*** ENTRIES SHOWN ***

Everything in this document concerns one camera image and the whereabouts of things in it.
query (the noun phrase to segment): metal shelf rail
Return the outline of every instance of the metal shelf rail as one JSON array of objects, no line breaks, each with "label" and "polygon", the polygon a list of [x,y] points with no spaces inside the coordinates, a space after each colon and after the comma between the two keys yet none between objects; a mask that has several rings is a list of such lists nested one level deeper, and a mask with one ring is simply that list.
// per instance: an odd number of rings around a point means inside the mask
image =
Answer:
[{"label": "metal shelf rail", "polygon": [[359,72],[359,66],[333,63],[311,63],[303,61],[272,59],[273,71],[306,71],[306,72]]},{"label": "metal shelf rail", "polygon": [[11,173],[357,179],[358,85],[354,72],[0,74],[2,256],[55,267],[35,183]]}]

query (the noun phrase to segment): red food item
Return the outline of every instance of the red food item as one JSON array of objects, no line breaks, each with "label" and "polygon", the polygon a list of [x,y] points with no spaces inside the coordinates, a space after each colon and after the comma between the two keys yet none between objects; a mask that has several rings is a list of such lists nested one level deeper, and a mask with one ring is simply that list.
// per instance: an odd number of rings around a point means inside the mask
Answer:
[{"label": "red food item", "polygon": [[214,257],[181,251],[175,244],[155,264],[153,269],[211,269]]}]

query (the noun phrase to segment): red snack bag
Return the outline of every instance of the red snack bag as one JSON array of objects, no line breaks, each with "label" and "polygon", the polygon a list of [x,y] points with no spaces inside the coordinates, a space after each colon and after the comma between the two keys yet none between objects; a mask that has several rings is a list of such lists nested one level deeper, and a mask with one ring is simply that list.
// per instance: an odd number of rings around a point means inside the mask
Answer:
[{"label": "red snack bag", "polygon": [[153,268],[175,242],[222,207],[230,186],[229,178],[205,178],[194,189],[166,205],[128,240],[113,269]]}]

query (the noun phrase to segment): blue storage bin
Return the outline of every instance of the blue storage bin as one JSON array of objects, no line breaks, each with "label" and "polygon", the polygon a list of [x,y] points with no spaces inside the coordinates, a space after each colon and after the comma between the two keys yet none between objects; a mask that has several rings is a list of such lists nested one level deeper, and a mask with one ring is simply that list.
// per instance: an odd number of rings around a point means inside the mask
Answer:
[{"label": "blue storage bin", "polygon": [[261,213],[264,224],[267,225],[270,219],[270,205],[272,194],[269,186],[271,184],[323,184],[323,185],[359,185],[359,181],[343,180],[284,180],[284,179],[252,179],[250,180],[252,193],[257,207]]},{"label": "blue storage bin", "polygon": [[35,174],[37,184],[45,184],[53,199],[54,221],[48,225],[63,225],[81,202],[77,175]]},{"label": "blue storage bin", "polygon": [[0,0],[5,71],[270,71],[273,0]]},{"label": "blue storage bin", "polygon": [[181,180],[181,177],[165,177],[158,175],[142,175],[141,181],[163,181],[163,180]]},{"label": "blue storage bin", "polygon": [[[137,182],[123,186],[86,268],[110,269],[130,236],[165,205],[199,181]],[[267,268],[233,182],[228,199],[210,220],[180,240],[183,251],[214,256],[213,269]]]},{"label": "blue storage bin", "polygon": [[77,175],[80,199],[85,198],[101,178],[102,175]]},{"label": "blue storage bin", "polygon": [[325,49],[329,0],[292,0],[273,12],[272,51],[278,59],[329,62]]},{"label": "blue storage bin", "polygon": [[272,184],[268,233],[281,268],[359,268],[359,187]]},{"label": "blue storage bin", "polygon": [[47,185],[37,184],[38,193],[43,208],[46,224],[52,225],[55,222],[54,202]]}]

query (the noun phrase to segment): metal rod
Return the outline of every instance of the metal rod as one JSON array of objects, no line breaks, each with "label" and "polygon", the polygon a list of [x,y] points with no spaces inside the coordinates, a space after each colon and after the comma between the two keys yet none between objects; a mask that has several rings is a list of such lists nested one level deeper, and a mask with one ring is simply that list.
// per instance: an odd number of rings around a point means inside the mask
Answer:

*** End of ENTRIES SHOWN ***

(TRY IT): Bring together each line above where the string "phrase" turns up.

(REPLY TO THE EXERCISE):
query (the noun phrase to segment): metal shelf rail
query (the noun phrase to segment): red food item
query (the noun phrase to segment): red snack bag
query (the noun phrase to segment): blue storage bin
query (the noun phrase to segment): metal rod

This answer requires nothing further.